Similarly to what was done using the leukemia cell lines, to study the effects of BMSCs on CD34 cells, gene ex pression profiles from CD34 cell mono cultures and co cultures with BMSCs have been analyzed by microarrays. We found that 2075 genes were differentially expressed in CD34 cell co cultures compared with mono cultures. Among essentially the most up regulated genes had been SOCS3, REN and CXCL6, all having a fold transform 5. Ingenu ity pathway analysis with the differentially expressed genes re vealed that probably the most represented canonical pathways had been cAMP mediated signaling, VDR RXR activation and car or truck diac B adrenergic signaling. CCL2 and IL 8 are elevated in supernatants from BMSCs co cultured with leukemia cells Gene expression evaluation revealed that the majority of the genes up regulated in BMSCs co cultured with leukemia cells were involved in IL 17 signaling.

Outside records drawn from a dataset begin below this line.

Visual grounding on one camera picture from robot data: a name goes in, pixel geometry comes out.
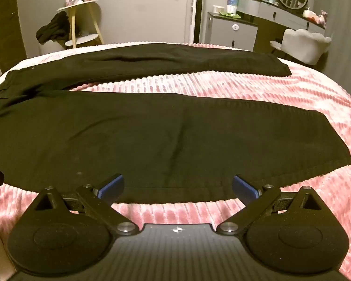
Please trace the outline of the black pants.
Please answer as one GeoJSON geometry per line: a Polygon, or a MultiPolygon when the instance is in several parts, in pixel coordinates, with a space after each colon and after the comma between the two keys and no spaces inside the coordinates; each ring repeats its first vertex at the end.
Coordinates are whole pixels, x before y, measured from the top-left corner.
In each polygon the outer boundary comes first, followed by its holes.
{"type": "Polygon", "coordinates": [[[289,186],[351,164],[347,145],[316,111],[251,100],[77,91],[203,71],[287,77],[272,55],[142,44],[69,56],[7,74],[0,85],[5,183],[67,192],[122,174],[124,202],[230,199],[234,176],[289,186]]]}

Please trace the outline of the white fluffy chair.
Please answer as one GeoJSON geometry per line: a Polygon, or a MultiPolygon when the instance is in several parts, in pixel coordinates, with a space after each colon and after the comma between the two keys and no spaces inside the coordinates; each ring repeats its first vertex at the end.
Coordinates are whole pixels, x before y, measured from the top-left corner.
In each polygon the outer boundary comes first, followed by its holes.
{"type": "Polygon", "coordinates": [[[282,42],[270,41],[273,49],[299,60],[307,65],[316,65],[322,54],[326,53],[332,43],[330,37],[305,29],[286,29],[282,42]]]}

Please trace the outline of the grey bedside cabinet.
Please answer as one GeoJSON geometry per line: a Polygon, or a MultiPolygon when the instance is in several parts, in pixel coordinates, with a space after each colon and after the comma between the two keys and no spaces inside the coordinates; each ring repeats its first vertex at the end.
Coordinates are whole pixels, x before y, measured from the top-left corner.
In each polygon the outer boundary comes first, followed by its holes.
{"type": "Polygon", "coordinates": [[[253,51],[257,30],[250,22],[208,13],[205,43],[253,51]]]}

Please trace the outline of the wooden two-tier side table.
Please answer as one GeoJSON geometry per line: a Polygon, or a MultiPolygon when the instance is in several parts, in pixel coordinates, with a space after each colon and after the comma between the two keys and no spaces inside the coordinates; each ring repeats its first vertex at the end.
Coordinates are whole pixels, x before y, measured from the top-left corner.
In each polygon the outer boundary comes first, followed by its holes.
{"type": "Polygon", "coordinates": [[[77,48],[91,43],[104,44],[99,19],[100,6],[97,0],[81,2],[58,9],[66,12],[69,21],[69,36],[65,42],[67,48],[77,48]]]}

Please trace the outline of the black garment on table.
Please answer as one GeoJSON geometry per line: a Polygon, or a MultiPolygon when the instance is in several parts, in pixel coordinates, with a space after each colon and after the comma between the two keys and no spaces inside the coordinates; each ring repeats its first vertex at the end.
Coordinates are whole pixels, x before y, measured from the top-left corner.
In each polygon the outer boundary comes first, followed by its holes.
{"type": "Polygon", "coordinates": [[[36,38],[41,45],[48,41],[67,41],[69,32],[69,17],[65,11],[61,11],[51,19],[50,23],[37,31],[36,38]]]}

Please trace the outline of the grey vanity desk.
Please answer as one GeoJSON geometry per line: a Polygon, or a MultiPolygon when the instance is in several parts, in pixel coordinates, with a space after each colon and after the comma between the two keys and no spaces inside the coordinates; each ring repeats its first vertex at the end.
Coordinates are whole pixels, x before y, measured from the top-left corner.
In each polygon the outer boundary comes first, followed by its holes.
{"type": "Polygon", "coordinates": [[[307,21],[302,16],[283,10],[260,0],[238,0],[237,12],[242,19],[257,26],[254,51],[270,53],[269,42],[282,40],[286,29],[306,29],[309,32],[325,34],[325,29],[307,21]]]}

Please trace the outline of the blue and white box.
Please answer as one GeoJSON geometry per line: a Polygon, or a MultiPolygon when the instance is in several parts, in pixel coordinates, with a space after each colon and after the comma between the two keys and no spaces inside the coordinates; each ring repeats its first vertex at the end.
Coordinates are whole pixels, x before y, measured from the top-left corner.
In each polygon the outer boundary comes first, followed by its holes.
{"type": "Polygon", "coordinates": [[[226,11],[231,15],[236,15],[238,0],[227,0],[226,11]]]}

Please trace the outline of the dark wooden door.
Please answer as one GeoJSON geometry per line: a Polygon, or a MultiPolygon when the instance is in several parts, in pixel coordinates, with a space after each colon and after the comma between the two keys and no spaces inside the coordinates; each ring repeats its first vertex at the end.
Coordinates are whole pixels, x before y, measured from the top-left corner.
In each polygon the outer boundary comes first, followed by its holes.
{"type": "Polygon", "coordinates": [[[0,69],[6,72],[25,59],[17,0],[0,0],[0,69]]]}

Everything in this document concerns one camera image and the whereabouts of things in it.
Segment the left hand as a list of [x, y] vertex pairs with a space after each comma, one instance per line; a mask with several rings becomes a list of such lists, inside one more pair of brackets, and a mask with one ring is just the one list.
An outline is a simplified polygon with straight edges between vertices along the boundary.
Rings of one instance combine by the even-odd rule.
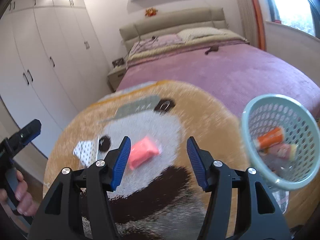
[[19, 170], [16, 171], [16, 177], [18, 180], [15, 191], [15, 197], [18, 200], [17, 211], [19, 214], [27, 217], [34, 216], [39, 205], [33, 201], [32, 195], [28, 192], [28, 184]]

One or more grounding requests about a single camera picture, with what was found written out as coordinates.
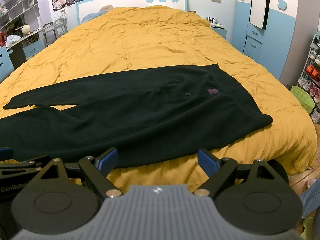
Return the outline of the black pants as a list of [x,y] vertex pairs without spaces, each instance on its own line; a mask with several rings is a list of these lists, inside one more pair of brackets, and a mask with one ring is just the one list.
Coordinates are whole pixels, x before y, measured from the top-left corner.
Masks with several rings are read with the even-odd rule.
[[223,148],[273,121],[217,64],[82,77],[21,93],[4,109],[20,110],[1,119],[1,146],[15,160],[76,162],[114,147],[118,168]]

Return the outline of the green plastic basket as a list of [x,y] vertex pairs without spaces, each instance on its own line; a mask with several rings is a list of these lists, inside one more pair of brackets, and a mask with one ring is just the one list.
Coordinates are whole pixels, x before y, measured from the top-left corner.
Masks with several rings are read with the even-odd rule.
[[296,97],[307,113],[310,114],[315,107],[313,98],[304,89],[298,86],[292,86],[290,92]]

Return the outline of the blue smiley chair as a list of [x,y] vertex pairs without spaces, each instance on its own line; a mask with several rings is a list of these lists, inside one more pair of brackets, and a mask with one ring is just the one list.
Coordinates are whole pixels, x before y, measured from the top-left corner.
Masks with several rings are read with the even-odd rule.
[[12,72],[14,67],[5,46],[0,48],[0,82],[3,82]]

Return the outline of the shoe rack with shoes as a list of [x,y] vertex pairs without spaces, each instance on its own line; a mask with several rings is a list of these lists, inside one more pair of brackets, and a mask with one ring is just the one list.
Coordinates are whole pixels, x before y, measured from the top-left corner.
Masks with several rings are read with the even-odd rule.
[[314,124],[319,123],[319,31],[312,38],[297,85],[305,90],[314,101],[315,106],[309,115]]

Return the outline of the red bag on desk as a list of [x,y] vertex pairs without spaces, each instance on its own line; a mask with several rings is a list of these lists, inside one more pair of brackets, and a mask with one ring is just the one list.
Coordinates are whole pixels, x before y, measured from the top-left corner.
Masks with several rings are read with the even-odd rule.
[[0,47],[6,46],[8,35],[5,32],[0,32]]

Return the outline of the white bookshelf desk unit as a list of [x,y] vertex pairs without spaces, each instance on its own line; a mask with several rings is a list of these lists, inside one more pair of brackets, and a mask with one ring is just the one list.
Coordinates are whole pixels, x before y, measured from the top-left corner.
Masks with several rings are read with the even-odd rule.
[[[1,0],[1,31],[20,37],[7,45],[15,69],[44,49],[39,5],[38,0]],[[25,24],[31,27],[27,36],[22,34]]]

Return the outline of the white round lamp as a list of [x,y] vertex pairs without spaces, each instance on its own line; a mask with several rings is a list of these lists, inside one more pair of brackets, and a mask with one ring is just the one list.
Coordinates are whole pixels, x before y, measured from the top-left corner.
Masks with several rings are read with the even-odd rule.
[[31,33],[31,27],[30,27],[30,25],[25,24],[25,25],[22,27],[22,34],[23,34],[24,36],[27,36],[27,35],[29,35],[30,33]]

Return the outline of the grey metal chair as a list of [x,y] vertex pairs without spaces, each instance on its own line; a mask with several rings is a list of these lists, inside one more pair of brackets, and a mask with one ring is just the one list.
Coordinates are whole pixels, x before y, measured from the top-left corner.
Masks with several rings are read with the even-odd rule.
[[48,33],[52,31],[54,34],[54,38],[57,40],[59,37],[59,35],[58,35],[59,29],[62,30],[63,35],[68,33],[67,18],[60,17],[57,20],[55,20],[54,22],[49,22],[49,23],[46,23],[42,26],[42,32],[43,32],[43,36],[44,36],[44,44],[47,47],[50,45],[50,43],[48,41],[48,37],[47,37]]

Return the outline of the blue nightstand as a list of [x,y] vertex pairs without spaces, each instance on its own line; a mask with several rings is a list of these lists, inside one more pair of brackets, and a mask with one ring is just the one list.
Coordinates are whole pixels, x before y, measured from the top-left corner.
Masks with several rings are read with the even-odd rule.
[[227,29],[224,25],[217,24],[217,23],[211,23],[210,27],[213,31],[218,33],[220,36],[222,36],[224,39],[226,39],[227,36]]

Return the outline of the yellow bed duvet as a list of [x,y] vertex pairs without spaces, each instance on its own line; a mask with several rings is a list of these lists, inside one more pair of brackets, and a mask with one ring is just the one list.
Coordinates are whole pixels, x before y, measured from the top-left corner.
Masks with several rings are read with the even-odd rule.
[[[291,176],[312,166],[317,134],[295,96],[262,65],[214,32],[208,21],[163,6],[115,8],[61,36],[1,83],[1,119],[19,113],[19,109],[5,110],[4,105],[32,89],[100,74],[212,64],[235,78],[273,121],[223,148],[206,150],[244,164],[274,159]],[[123,191],[131,185],[156,184],[186,184],[193,191],[207,179],[196,155],[116,166],[108,178]]]

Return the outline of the blue white wardrobe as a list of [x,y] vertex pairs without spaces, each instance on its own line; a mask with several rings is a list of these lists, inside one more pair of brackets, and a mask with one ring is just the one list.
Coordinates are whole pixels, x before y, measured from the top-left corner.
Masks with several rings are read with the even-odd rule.
[[232,45],[279,79],[295,32],[299,0],[236,0]]

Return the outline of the blue pillow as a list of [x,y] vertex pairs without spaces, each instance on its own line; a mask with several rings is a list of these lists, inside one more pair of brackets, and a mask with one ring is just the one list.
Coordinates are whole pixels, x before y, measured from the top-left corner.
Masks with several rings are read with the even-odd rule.
[[99,12],[95,12],[95,13],[90,13],[88,15],[86,15],[80,22],[80,24],[83,24],[83,23],[86,23],[90,20],[93,20],[109,11],[111,11],[112,9],[114,9],[114,7],[112,5],[106,5],[106,6],[103,6]]

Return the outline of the white blue apple headboard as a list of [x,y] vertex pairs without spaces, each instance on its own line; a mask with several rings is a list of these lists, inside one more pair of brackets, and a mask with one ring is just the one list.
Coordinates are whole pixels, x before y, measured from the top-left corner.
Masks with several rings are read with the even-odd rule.
[[98,12],[103,6],[113,7],[150,7],[162,5],[174,9],[188,11],[188,0],[85,0],[76,3],[77,24],[88,14]]

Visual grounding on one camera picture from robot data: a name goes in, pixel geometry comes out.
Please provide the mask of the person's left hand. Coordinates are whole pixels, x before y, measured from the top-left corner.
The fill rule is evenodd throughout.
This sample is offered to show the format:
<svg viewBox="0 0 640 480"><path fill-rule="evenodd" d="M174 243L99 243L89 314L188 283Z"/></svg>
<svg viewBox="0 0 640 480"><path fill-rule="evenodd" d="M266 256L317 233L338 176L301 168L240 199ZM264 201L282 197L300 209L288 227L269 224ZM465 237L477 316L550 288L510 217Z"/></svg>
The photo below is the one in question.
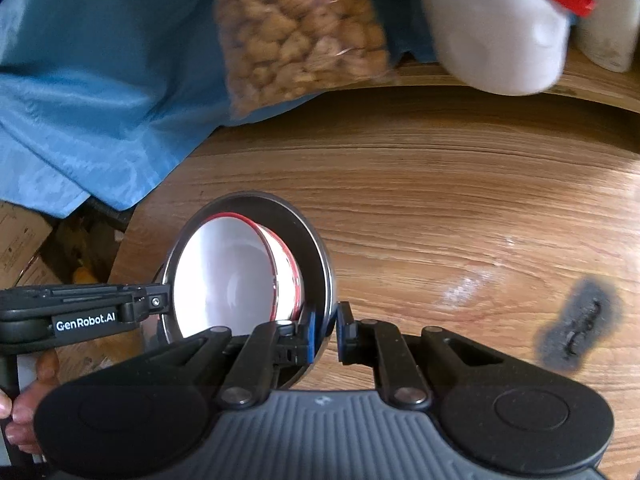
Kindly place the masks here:
<svg viewBox="0 0 640 480"><path fill-rule="evenodd" d="M47 350L36 361L36 379L14 401L1 393L1 419L9 419L4 434L9 444L21 452L41 453L35 435L34 416L41 401L60 385L59 371L58 354L54 349Z"/></svg>

To assess the variables created by co cultured cells, we screened over here the superna tants from co culture and mono culture samples at 48 h for cytokine production by R D Human Cytokine panel A. We chose this panel because amongst the 36 cytokines in the panel were CXCL1, sICAM 1, IL 1B, IL eight, CCL2 and Serpin E1 all of which were identified to be up regulated at the gene level in co cultured BMSCs. Additionally, with panel A we had been in a position to measure the relative levels of IFN?, IL 6 and IL 23 that are IL 17 signaling connected cytokines. Nevertheless, the majority of the 36 cytokines in the panel have been undetectable in our samples plus the levels of cyto kines CXCL1, ICAM 1, IL 23, IL 6, MIF and Serpin E1 were not substantially changed between co culture and mono culture situations.
However, the levels of CCL2 and IL 8 had been higher in supernatants from BMSCs co cultured with leukemia cells, however the final results were variable among BMSCs from various subjects. The levels of IFN? selleck inhibitor and CD40L were higher in co culture compared with mono culture supernatants, however the differ ence was not statistically important. The evaluation of cyto kines inside the supernatant of cultured BMSCs and leukemia cells was performed in three series of experiments with BMSCs from three healthful donors, and we found distinct responses among the unique BMSC donors. We located enhanced levels of IFN? and CD40L only inside the supernatants from BMSC003 co cultured with TF 1 and TF1. The levels of IL 8 had been elevated in the supernatants from BMSC003, BMSC006 and, to a lesser extent, in BMSC002. The amount of CCL2 was measurable only in supernatants from BMSC003, BMSC002 and BMSC006 co cultured with TF 1 and K562 leukemia cells and inside the supernatant from BMSC006 co cultured with TF 1. To confirm the increased levels of CCL2 and IL eight inside the supernatants from BMSCs co cultured with leukemia cells at 48 h, we measured the levels of the two cytokines applying ELISA assays.